Specifically at the national level, the burden of regressive consumption taxes and reduced domestic resources falls disproportionately on women in the global south, who account for a larger proportion of those living in poverty and represent a greater percentage of low-income earners than men. The billions of dollars lost through international tax abuse, illicit financial flows, tax holidays and incentives for corporations could have been significant to address gender-related inequalities.

6. We continue to demand a binding, regulatory framework for business based on international human rights law. There is a need for robust regulation of businesses to ensure they act consistently with human rights standards and are held accountable for human rights violations, especially to women in the global south. 

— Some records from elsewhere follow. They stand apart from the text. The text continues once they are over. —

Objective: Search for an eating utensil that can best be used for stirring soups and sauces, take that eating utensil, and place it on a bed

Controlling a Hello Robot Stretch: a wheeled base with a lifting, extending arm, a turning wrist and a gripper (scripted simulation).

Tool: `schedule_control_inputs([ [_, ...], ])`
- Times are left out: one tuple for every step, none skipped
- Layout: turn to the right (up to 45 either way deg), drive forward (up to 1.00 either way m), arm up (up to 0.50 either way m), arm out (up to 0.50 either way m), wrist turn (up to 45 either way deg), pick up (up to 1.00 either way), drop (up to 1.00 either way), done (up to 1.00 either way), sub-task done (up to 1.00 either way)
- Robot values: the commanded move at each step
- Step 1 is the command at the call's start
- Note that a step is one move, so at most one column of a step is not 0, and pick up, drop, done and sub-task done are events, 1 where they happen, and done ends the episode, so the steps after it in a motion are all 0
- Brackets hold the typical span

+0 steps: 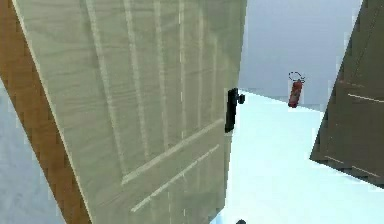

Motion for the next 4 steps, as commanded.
schedule_control_inputs([
  [30.0,0.00,0.00,0.00,0.0,0.00,0.00,0.00,0.00],
  [3.0,0.00,0.00,0.00,0.0,0.00,0.00,0.00,0.00],
  [0.0,1.00,0.00,0.00,0.0,0.00,0.00,0.00,0.00],
  [-3.0,0.00,0.00,0.00,0.0,0.00,0.00,0.00,0.00],
])
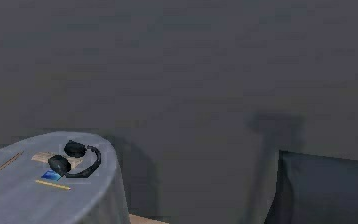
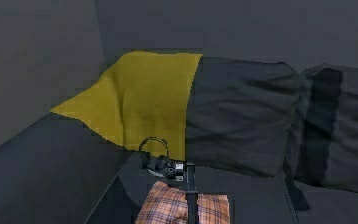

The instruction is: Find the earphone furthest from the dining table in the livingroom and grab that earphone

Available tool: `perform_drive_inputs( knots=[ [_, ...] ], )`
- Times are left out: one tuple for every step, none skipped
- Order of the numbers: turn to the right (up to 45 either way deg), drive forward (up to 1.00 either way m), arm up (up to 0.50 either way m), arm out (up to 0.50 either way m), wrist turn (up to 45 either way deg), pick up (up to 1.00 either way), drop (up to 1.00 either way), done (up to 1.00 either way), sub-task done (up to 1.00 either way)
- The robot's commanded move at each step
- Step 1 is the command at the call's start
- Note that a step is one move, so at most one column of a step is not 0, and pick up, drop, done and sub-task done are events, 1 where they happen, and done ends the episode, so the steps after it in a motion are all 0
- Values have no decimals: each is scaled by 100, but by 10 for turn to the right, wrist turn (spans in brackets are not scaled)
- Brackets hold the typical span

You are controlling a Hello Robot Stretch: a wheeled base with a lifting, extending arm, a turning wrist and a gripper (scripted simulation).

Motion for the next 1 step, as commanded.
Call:
perform_drive_inputs(
  knots=[
    [0,0,0,0,0,100,0,0,0]
  ],
)
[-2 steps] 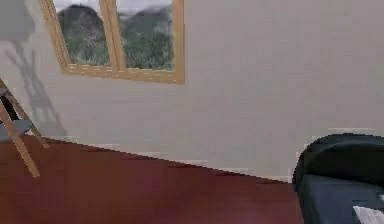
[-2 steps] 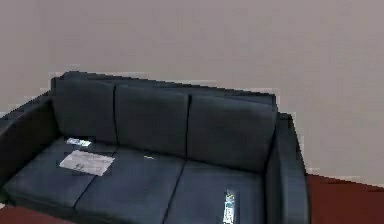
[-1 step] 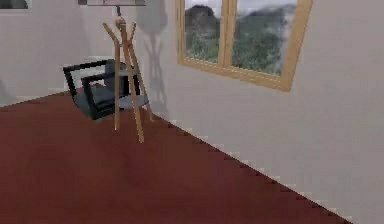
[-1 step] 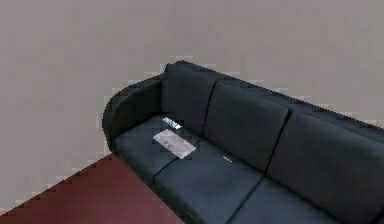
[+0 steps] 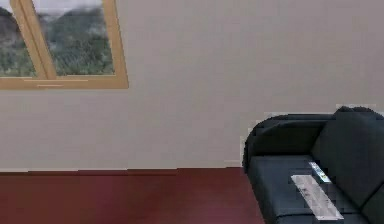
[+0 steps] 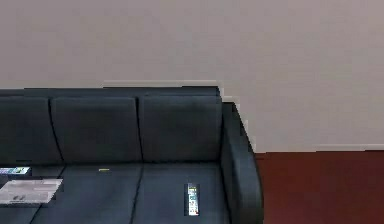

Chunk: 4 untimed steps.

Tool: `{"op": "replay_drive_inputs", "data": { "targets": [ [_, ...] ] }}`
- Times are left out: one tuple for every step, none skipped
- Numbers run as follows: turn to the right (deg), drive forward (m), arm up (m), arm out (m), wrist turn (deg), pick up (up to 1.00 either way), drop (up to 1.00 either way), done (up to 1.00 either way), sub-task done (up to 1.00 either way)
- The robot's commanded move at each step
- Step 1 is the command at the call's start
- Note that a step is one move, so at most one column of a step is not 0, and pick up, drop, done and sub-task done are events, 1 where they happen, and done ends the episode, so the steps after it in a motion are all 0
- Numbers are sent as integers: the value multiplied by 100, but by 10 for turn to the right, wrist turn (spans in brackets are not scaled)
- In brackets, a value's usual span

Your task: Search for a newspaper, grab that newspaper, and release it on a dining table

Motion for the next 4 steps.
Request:
{"op": "replay_drive_inputs", "data": {
  "targets": [
    [90,0,0,0,0,0,0,0,0],
    [0,65,0,0,0,0,0,0,0],
    [-270,0,0,0,0,0,0,0,0],
    [0,0,42,0,0,0,0,0,0]
  ]
}}
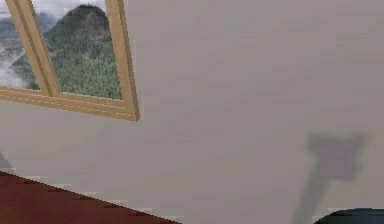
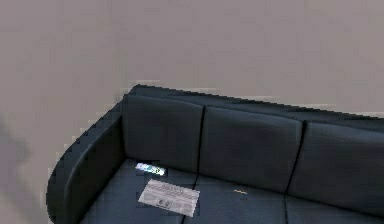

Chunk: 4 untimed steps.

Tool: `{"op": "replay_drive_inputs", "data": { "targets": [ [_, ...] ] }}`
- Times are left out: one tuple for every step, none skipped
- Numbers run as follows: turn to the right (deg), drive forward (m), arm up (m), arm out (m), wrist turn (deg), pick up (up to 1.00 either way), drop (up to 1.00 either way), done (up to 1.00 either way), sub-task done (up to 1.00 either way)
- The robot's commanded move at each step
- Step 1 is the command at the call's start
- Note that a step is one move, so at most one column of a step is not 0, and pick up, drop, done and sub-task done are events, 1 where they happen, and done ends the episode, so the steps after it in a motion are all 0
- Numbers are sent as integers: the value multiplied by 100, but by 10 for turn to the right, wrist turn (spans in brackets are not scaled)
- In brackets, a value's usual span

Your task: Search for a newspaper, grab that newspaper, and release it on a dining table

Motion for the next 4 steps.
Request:
{"op": "replay_drive_inputs", "data": {
  "targets": [
    [0,0,0,32,0,0,0,0,0],
    [0,0,0,0,450,0,0,0,0],
    [0,0,0,0,450,0,0,0,0],
    [0,0,0,0,450,0,0,0,0]
  ]
}}
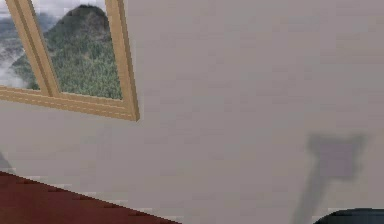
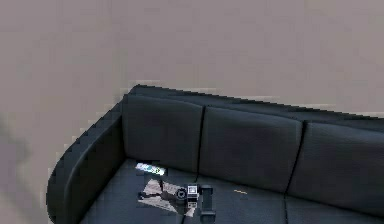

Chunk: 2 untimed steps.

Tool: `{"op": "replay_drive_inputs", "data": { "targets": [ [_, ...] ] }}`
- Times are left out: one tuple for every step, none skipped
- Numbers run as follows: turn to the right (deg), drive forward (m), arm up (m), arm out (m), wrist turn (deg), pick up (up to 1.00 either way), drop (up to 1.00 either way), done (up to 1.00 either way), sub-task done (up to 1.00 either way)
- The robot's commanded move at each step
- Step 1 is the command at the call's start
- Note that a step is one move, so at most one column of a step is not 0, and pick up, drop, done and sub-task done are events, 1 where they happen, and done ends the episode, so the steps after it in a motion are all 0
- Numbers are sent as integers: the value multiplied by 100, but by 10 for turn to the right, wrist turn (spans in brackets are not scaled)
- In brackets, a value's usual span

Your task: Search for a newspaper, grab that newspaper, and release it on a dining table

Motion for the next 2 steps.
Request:
{"op": "replay_drive_inputs", "data": {
  "targets": [
    [0,0,0,0,450,0,0,0,0],
    [0,0,0,0,90,0,0,0,0]
  ]
}}
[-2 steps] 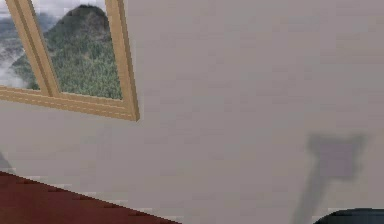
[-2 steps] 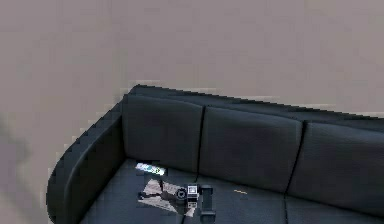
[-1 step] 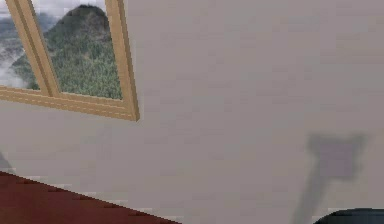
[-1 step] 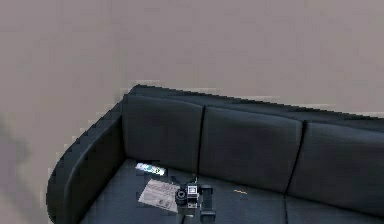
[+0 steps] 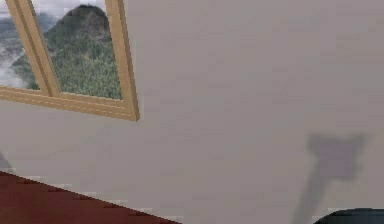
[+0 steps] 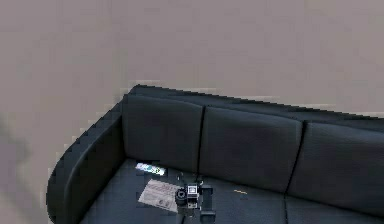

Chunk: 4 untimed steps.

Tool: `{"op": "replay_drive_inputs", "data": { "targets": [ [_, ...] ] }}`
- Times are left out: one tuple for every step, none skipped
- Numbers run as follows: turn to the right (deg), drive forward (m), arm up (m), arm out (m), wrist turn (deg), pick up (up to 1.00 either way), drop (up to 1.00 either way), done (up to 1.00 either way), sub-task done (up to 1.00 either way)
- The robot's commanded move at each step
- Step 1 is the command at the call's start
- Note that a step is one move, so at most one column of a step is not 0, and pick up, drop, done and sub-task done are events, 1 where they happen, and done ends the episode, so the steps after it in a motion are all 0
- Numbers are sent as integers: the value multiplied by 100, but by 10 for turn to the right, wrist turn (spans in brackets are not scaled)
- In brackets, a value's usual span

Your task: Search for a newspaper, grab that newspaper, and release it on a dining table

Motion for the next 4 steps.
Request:
{"op": "replay_drive_inputs", "data": {
  "targets": [
    [0,0,-30,0,0,0,0,0,0],
    [0,0,0,0,0,100,0,0,0],
    [0,0,10,0,0,0,0,0,0],
    [0,0,50,0,0,0,0,0,0]
  ]
}}
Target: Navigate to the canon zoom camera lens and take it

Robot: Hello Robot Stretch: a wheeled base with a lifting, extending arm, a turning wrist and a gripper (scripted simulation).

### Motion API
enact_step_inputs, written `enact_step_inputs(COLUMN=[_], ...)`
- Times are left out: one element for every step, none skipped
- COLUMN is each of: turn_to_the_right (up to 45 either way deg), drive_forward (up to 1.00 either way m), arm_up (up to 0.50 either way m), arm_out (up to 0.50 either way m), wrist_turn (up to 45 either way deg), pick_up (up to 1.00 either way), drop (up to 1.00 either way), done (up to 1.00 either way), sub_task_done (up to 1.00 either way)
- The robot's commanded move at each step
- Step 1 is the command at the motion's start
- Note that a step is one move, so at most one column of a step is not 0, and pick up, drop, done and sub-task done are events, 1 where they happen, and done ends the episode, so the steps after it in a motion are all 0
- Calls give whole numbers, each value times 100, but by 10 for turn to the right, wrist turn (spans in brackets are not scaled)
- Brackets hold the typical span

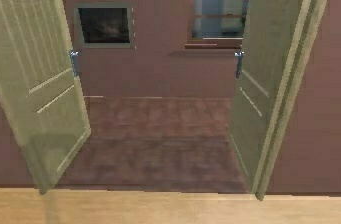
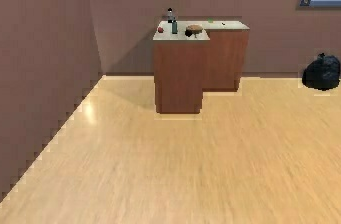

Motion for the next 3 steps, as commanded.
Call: enact_step_inputs(turn_to_the_right=[0, -30, 0], drive_forward=[100, 0, 100], arm_up=[0, 0, 0], arm_out=[0, 0, 0], wrist_turn=[0, 0, 0], pick_up=[0, 0, 0], drop=[0, 0, 0], done=[0, 0, 0], sub_task_done=[0, 0, 0])
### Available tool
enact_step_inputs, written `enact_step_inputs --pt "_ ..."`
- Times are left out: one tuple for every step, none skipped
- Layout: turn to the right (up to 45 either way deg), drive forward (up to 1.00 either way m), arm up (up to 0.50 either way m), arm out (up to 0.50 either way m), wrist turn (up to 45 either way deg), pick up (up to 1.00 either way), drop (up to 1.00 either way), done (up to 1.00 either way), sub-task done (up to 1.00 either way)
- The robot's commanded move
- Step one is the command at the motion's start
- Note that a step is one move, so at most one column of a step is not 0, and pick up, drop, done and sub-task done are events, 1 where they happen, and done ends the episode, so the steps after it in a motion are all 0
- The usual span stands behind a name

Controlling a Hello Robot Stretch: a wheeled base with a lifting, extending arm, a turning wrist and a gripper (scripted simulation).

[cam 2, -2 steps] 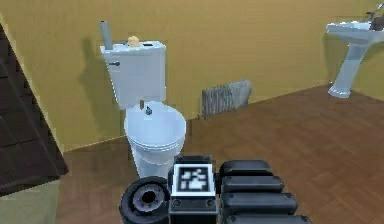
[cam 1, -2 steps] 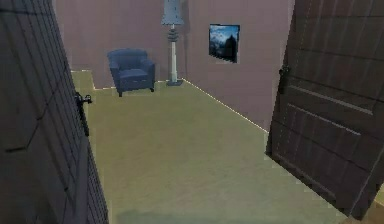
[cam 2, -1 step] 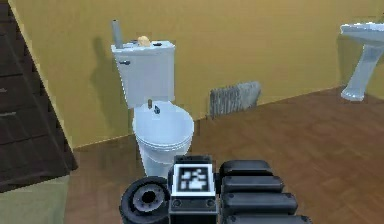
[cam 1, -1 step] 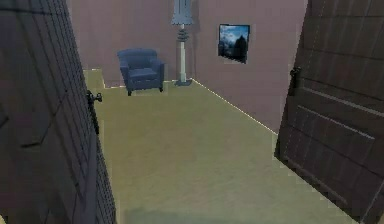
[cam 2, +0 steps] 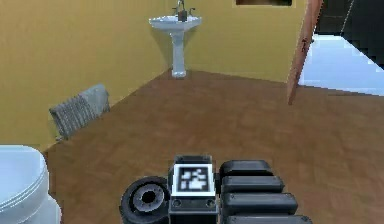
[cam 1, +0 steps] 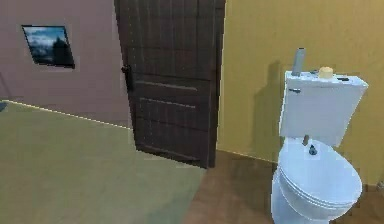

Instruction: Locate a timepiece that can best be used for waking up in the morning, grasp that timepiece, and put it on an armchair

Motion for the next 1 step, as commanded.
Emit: enact_step_inputs --pt "45.0 0.00 0.00 0.00 0.0 0.00 0.00 0.00 0.00"
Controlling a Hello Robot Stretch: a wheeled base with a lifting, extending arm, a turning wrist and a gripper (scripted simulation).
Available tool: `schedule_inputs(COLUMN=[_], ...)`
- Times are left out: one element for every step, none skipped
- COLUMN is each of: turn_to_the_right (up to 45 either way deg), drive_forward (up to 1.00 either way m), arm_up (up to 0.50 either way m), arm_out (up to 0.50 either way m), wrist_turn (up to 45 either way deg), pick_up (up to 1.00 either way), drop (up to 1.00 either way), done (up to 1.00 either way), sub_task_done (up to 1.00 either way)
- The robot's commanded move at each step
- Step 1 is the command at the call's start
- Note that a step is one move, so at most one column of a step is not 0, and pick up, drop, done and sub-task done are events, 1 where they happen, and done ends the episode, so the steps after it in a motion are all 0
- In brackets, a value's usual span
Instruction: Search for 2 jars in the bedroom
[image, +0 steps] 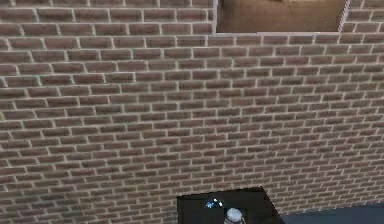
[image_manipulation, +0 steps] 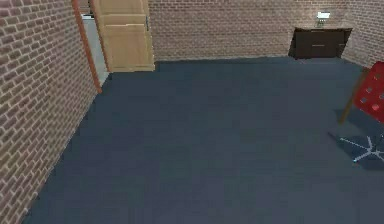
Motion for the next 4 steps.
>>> schedule_inputs(turn_to_the_right=[15.0,0.0,45.0,45.0], drive_forward=[0.00,0.00,0.00,0.00], arm_up=[0.00,0.00,0.00,0.00], arm_out=[0.00,0.00,0.00,0.00], wrist_turn=[0.0,0.0,0.0,0.0], pick_up=[0.00,0.00,0.00,0.00], drop=[0.00,0.00,0.00,0.00], done=[0.00,0.00,0.00,0.00], sub_task_done=[0.00,1.00,0.00,0.00])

7. End all corporate-driven public private partnerships, and demand transparency and accountability from governments on impacts of these projects, and ensure democratic decision-making inclusive of the right holders. PPP should be a contested approach, and should be reviewed and scrutinised for its negative impacts to many communities, especially in the global south.

8. And lastly, we demand transformation of international trade and investment rules to facilitate Development Justice. The ex-ante and periodic human rights and gender impact assessments of trade and investment agreements will help in preventing the implementation of harmful programmes and policies. These also have the potential to help create trade and investment rules that will aid in achieving Development Justice that is rooted in economic, redistributive, environmental, social and gender justice, as well as accountability to the peoples. 

Finally, as part of feminist movements in the global south, we also reiterate the need to decolonise the discourse and start conversing with us, and build relations based on solidarity, care, justice and reparations. 

Thank you so much again for this opportunity.